Ecco il superintensivo in asciutto, l’olivicoltura del domani
di Antonio Bruno
C’era una volta l’ulivo. Quello vero, quello che viveva cento, duecento anni, affacciato sul mare e curvo di saggezza. Lo si guardava e sembrava che avesse ascoltato tutte le preghiere del mondo. Poi arrivarono i tempi moderni, i trattori, la Xylella, il cambiamento climatico, la siccità. E anche gli ulivi cominciarono a tossire.
Ma in Puglia, in un’aula universitaria di Bari, qualcuno decise che la storia non poteva finire così. Quel qualcuno si chiama Salvatore Camposeo, professore e agronomo, che di mestiere fa una cosa molto italiana: cerca di mettere d’accordo la tradizione con il futuro.
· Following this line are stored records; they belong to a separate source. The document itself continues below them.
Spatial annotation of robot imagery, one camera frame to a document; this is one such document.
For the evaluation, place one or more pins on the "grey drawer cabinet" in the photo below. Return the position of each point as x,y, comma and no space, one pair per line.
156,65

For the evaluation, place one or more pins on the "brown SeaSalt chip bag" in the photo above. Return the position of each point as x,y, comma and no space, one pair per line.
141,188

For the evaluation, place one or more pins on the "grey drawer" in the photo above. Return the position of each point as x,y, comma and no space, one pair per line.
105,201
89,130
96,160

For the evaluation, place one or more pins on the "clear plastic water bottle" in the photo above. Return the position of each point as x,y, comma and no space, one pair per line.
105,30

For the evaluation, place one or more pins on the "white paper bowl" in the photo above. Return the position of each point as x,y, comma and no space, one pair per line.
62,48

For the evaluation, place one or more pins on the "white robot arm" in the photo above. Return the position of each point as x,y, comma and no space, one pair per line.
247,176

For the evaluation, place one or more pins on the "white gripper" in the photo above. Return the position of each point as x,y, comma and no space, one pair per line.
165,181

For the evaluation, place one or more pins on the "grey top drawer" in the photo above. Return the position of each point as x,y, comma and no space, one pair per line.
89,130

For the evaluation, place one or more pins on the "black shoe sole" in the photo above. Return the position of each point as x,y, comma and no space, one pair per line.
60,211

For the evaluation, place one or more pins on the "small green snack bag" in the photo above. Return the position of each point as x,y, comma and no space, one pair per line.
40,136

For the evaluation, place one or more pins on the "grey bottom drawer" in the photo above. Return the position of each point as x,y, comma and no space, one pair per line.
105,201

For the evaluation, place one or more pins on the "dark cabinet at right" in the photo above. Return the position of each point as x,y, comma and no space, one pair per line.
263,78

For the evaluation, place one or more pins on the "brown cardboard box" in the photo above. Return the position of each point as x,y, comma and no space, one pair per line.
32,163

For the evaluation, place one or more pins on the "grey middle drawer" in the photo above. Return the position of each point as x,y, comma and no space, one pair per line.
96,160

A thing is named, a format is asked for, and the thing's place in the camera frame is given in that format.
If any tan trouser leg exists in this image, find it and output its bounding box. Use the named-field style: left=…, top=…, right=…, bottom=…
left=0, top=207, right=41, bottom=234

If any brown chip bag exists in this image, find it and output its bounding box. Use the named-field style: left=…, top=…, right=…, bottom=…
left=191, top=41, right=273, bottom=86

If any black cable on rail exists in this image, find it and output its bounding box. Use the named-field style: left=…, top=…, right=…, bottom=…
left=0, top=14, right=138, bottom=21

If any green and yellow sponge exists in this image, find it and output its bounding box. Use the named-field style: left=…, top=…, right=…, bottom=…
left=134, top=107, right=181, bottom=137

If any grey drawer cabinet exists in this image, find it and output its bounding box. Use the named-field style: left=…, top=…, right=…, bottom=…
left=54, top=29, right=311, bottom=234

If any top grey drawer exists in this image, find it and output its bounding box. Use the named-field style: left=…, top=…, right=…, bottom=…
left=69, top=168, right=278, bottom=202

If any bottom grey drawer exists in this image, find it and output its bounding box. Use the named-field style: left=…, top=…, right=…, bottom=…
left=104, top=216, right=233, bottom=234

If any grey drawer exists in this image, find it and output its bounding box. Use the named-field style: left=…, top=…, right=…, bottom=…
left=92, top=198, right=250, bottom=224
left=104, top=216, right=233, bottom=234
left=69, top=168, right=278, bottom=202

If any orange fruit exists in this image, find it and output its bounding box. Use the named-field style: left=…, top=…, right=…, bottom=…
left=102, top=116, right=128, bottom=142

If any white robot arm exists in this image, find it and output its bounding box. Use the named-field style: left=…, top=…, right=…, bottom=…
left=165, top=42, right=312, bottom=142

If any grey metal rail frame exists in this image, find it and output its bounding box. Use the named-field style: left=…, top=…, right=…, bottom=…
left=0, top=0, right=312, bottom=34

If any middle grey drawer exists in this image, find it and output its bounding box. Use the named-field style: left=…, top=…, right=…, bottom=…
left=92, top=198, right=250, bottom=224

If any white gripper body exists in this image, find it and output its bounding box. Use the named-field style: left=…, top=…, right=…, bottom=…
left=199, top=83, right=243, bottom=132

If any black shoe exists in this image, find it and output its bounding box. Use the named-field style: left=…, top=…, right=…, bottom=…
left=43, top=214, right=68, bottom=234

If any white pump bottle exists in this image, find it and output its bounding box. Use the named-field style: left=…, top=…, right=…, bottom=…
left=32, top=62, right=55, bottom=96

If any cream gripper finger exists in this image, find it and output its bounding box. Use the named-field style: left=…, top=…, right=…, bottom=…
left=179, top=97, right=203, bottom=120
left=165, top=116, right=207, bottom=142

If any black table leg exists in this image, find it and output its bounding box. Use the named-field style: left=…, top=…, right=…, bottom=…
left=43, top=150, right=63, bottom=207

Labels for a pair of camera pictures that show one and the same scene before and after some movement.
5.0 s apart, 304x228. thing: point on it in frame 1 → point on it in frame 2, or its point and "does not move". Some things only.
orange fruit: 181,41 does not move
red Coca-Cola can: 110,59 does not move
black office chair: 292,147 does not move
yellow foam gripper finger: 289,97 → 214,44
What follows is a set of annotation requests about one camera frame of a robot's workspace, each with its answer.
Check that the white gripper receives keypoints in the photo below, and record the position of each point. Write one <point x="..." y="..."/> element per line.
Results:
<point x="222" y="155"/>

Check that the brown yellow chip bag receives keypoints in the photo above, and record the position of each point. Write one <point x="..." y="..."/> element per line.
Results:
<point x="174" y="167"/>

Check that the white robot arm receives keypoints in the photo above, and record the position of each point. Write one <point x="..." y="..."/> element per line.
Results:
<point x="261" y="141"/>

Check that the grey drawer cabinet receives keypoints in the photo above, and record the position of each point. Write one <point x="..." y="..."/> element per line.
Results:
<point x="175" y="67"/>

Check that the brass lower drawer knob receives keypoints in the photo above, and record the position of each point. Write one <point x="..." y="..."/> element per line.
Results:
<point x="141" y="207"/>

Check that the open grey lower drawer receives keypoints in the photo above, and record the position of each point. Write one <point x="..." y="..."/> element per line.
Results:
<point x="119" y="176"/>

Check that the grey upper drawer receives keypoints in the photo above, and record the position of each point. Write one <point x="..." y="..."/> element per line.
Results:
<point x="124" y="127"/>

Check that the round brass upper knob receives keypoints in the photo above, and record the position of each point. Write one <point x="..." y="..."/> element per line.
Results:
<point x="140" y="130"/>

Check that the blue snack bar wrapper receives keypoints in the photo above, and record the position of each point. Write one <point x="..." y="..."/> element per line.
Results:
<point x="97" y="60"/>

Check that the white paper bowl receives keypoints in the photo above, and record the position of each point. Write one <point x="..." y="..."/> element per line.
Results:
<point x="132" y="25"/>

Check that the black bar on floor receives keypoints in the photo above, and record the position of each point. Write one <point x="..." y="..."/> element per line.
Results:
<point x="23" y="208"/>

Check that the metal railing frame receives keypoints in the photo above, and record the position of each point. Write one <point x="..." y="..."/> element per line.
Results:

Camposeo ha inventato varietà nuove — Lecciana, Coriana, Elviana — nate da incroci studiati in laboratorio e allevate come creature resilienti. La Lecciana, in particolare, ha un carattere tutto suo: cresce poco, produce molto, sopporta la sete e non si lascia spaventare dalla Xylella. Una specie di olivo zen, che fa del poco la propria forza.
L’olivo che non beve
Il progetto più ambizioso del professore si chiama “superintensivo in asciutto”. Detto così sembra un esercizio di yoga agricolo, ma in realtà significa coltivare olivi in filari fitti, ordinati, come un vigneto di precisione, senza irrigazione. Una rivoluzione silenziosa: produrre olio di qualità con meno acqua, meno fatica e più rispetto per la terra.
In un Paese dove metà degli oliveti è in stato di abbandono — perché curarli costa più di quanto renda venderne l’olio — l’idea suona quasi eretica. Ma le eresie, spesso, sono soltanto verità che arrivano in anticipo.
Numeri che parlano chiaro
Oggi gli oliveti moderni coprono circa 5.000 ettari, briciole rispetto al milione totale. Eppure da quei filari ordinati escono oli premiati nei concorsi internazionali, ricchi di polifenoli e dignitosamente Made in Italy.
Gli impianti si raccolgono con macchine scavallatrici, si potano meccanicamente, e persino la concimazione avviene con precisione chirurgica. Si produce di più, si spreca di meno, si conserva l’ambiente.
L’Italia e il suo strabismo
Camposeo lo dice con un sorriso amaro:
“Nei frantoi siamo entrati nel futuro. In campo, invece, siamo ancora nel secolo scorso.”
E ha ragione. Abbiamo imparato a usare i decanter e gli ultrasuoni, ma fatichiamo a lasciare andare le molazze del passato, come certe idee romantiche che non vogliono morire.
Solo che la nostalgia, da sola, non paga i conti.
Per continuare a produrre olio — buono, sano, competitivo — serve una rivoluzione culturale, prima ancora che agricola.
Una rivoluzione fatta di imprenditori che vedono l’olivo come una pianta viva, non come un monumento da venerare.
L’olivo del futuro
C’è chi dice che gli ulivi superintensivi siano troppo ordinati, troppo geometrici, troppo poco poetici. Può darsi.
Ma anche tra i filari dritti come soldatini, il vento di Puglia trova sempre un modo per scompigliare le chiome e ricordarci che la natura, alla fine, non si lascia mai addomesticare del tutto.
Forse l’olivo del futuro non avrà più il tronco contorto del passato, ma porterà dentro di sé la stessa antica testardaggine: quella di chi, anche senz’acqua, continua a dare frutti.
E allora sì, forse il superintensivo in asciutto non è la fine della poesia agricola. È solo una nuova strofa. Scritta con meno romanticismo, ma con più speranza.